◆ **INSTRUCTIONS FOR THE TASK**:
Nothing but the lines from the start of the entries through the line holding "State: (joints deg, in" is to be repeated, exactly and with pictures excluded.

+++

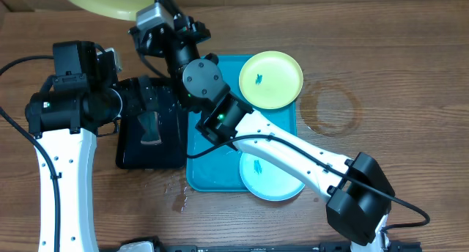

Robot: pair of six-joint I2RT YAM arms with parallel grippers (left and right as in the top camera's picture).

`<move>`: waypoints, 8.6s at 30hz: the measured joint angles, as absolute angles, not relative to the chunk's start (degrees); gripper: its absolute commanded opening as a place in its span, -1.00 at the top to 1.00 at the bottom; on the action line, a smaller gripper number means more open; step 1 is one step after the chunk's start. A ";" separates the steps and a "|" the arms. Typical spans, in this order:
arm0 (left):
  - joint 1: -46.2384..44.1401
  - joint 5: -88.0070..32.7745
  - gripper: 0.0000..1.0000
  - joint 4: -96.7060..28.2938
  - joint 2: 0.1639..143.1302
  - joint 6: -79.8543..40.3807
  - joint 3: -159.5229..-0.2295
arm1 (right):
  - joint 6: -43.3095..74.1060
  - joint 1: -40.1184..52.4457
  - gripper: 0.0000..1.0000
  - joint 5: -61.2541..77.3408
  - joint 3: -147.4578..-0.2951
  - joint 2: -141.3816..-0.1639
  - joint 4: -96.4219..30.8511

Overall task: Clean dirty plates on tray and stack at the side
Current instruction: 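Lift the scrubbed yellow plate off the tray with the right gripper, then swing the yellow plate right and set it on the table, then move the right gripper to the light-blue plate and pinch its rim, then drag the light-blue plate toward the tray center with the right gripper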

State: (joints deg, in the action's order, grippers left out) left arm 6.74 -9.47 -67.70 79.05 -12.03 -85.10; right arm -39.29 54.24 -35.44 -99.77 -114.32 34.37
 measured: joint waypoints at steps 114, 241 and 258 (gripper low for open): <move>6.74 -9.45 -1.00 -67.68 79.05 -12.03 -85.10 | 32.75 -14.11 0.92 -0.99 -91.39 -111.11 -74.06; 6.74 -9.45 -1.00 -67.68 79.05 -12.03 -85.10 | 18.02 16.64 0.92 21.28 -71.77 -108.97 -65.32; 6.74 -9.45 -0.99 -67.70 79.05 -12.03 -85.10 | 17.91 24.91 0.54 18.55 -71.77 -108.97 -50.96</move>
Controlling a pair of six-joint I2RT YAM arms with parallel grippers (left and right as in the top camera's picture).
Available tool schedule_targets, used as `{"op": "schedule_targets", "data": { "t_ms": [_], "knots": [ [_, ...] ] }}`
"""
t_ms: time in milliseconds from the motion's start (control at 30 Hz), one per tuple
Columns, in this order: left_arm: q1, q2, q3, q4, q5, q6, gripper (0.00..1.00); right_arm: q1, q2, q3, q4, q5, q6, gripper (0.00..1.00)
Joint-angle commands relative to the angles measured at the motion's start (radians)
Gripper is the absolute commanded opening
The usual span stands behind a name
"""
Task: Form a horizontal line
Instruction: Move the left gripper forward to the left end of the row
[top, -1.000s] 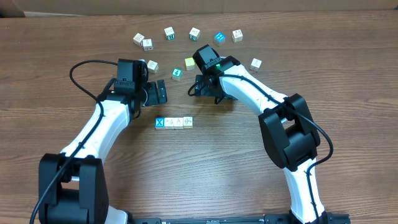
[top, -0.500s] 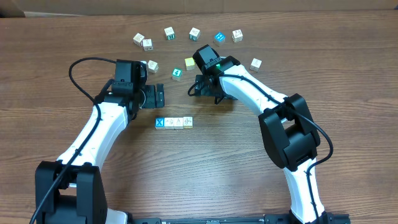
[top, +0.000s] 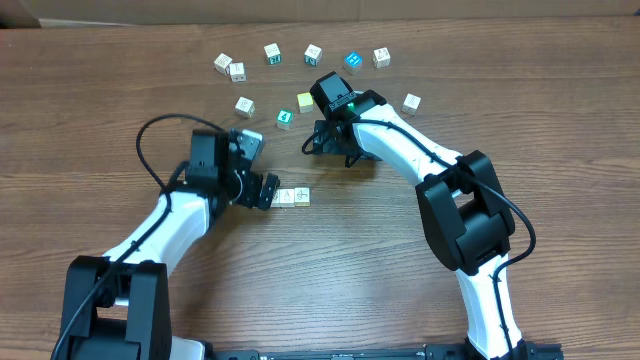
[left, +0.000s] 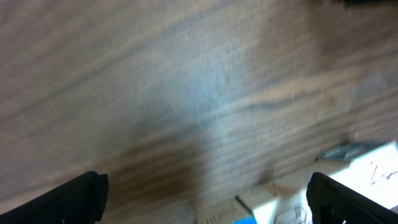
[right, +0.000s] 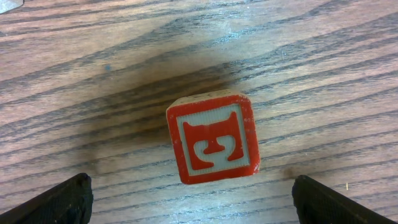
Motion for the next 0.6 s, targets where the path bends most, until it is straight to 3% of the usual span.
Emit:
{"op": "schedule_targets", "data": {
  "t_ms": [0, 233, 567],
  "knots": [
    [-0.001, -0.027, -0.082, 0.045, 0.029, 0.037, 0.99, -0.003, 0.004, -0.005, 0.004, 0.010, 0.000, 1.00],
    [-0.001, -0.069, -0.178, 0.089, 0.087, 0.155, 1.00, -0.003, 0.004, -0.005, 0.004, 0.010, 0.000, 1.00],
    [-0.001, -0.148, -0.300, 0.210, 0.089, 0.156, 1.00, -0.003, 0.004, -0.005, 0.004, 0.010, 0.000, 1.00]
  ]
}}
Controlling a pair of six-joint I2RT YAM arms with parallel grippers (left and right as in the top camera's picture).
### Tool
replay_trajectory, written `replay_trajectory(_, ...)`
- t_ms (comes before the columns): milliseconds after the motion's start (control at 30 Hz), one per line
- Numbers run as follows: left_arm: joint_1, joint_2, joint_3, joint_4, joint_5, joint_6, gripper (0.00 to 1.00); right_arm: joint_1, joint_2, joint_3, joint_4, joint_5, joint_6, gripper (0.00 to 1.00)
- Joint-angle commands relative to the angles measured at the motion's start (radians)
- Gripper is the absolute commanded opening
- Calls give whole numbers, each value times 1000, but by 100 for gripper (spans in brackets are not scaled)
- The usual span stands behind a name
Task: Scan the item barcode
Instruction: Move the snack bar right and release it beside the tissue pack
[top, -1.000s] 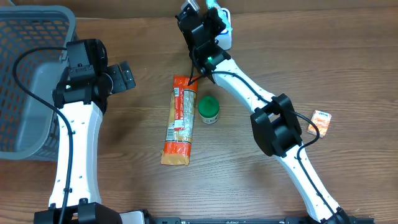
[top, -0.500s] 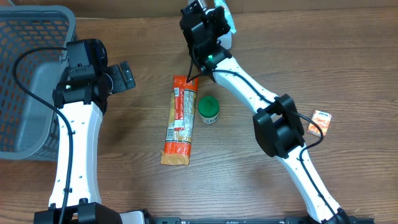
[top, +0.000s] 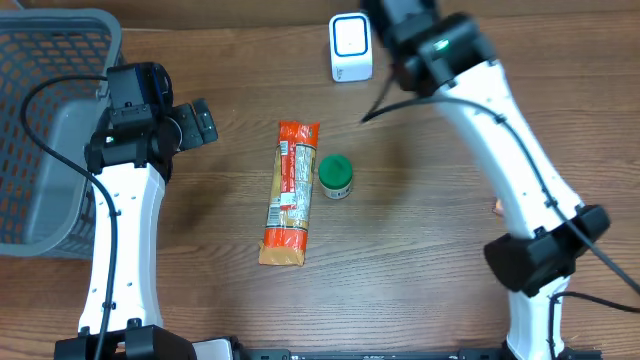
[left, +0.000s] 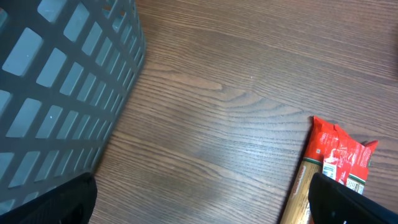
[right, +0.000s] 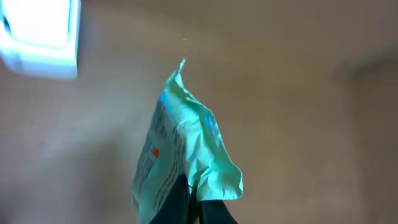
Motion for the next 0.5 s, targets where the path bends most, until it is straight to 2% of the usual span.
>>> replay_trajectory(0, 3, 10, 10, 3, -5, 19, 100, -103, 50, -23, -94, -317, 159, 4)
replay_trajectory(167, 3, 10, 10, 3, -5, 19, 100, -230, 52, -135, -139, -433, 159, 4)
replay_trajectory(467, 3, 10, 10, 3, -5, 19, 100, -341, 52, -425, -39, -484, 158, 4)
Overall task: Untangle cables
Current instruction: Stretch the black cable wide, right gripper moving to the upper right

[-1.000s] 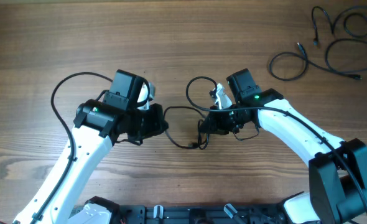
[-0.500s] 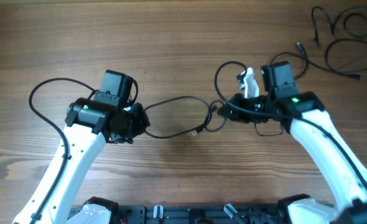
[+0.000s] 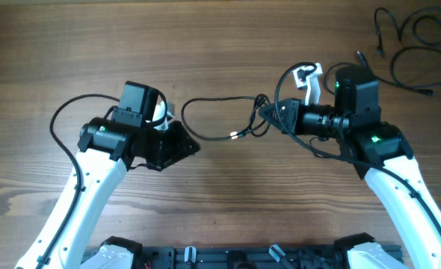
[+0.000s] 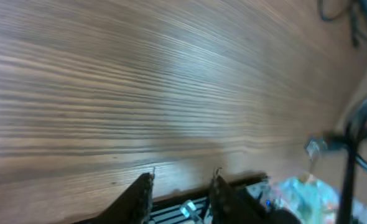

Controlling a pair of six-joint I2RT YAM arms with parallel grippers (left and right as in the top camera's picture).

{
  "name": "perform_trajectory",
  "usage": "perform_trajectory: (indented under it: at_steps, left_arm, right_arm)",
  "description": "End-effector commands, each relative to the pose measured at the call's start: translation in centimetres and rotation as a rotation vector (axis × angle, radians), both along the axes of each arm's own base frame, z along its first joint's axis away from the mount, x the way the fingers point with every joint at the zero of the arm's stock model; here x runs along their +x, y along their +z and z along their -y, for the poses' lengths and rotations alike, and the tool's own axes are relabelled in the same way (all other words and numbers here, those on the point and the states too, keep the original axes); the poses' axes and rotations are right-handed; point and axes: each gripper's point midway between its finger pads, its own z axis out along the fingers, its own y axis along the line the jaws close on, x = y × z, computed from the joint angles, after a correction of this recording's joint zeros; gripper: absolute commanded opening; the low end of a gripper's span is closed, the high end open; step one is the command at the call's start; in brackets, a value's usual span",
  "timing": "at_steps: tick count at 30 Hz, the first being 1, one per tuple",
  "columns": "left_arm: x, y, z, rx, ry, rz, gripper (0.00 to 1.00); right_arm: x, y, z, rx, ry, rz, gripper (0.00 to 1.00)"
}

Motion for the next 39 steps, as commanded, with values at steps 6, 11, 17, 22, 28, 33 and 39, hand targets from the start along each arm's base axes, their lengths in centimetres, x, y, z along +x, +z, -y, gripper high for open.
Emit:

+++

◆ **OUTPUT OF THE TASK**:
Robot: pair of six-joint I2RT YAM arms with parallel grippers (left and right as in the top camera's picture).

`<move>`: waypoints, 8.6s at 30hz: the measured joint angles, as absolute angles, not relative to the chunk's start (degrees); gripper: its absolute commanded opening as a place in its span, -1.00 at the top to 1.00 at the bottom; on the action line, a smaller gripper number means more open; step 1 is one step after the chunk's start. A ";" separates the steps and a "|" the arms. Typical spans, in this order:
arm0 (left):
  - joint 1: -46.2384..44.1401
  - joint 5: -88.0070..32.7745
  - gripper: 0.0000..1.0000
  - joint 4: -96.7060..28.2938
  - joint 2: 0.1639..143.1302
  - joint 6: -79.8543..40.3807
  - joint 3: -159.5229..-0.2295
arm1 (right):
  - joint 6: -43.3095..74.1060
  - joint 1: -40.1184..52.4457
  - gripper: 0.0000..1.0000
  - joint 5: -61.2541..77.3408
  - joint 3: -147.4578..-0.2951
  - joint 2: -141.3816..-0.1639
  - joint 4: -96.4219..30.8511

Overall task: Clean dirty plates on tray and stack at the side
Current instruction: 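Lift the scrubbed yellow plate off the tray with the right gripper, then swing the yellow plate right and set it on the table, then move the right gripper to the light-blue plate and pinch its rim, then drag the light-blue plate toward the tray center with the right gripper
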
State: (joints deg, in the action's order, grippers left out) left arm 6.74 -9.47 -67.70 79.05 -12.03 -85.10; right arm -39.29 54.24 -35.44 -99.77 -114.32 34.37

Nothing further is required for this exercise.